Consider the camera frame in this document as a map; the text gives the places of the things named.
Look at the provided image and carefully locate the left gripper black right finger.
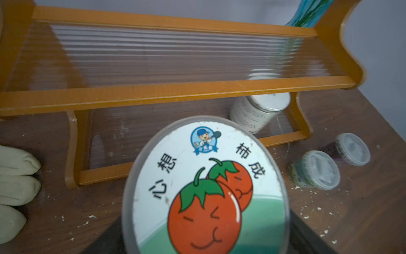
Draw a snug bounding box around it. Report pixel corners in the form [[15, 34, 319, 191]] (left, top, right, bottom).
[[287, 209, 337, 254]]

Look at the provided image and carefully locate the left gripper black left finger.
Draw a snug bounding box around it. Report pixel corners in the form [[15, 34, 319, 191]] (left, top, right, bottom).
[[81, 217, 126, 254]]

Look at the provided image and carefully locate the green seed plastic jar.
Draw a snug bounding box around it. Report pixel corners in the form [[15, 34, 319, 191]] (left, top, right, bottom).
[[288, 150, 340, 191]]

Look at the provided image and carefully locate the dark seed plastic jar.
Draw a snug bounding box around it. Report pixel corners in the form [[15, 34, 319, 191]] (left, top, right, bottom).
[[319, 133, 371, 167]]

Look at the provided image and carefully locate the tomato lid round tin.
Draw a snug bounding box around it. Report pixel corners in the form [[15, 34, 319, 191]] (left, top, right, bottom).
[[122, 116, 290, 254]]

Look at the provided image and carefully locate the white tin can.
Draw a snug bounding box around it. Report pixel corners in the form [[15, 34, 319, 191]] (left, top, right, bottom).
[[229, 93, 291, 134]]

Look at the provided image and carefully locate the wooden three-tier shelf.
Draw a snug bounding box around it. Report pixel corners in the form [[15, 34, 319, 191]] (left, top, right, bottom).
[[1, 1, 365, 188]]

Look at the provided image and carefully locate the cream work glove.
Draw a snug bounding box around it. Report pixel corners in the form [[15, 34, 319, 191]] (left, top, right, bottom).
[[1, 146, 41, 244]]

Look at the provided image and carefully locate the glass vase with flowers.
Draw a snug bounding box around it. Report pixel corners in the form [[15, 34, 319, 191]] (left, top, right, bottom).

--------------------

## REQUIRED ACTION
Each line in the listing above from the one containing "Look at the provided image and carefully locate the tomato" through the one containing "Look at the provided image and carefully locate the white" should be repeated exactly, and no other line.

## RESPONSE
Look at the provided image and carefully locate the tomato lid round tin.
Draw a snug bounding box around it. Report pixel corners in the form [[15, 34, 319, 191]] (left, top, right, bottom).
[[122, 116, 290, 254]]

Look at the provided image and carefully locate the white tin can.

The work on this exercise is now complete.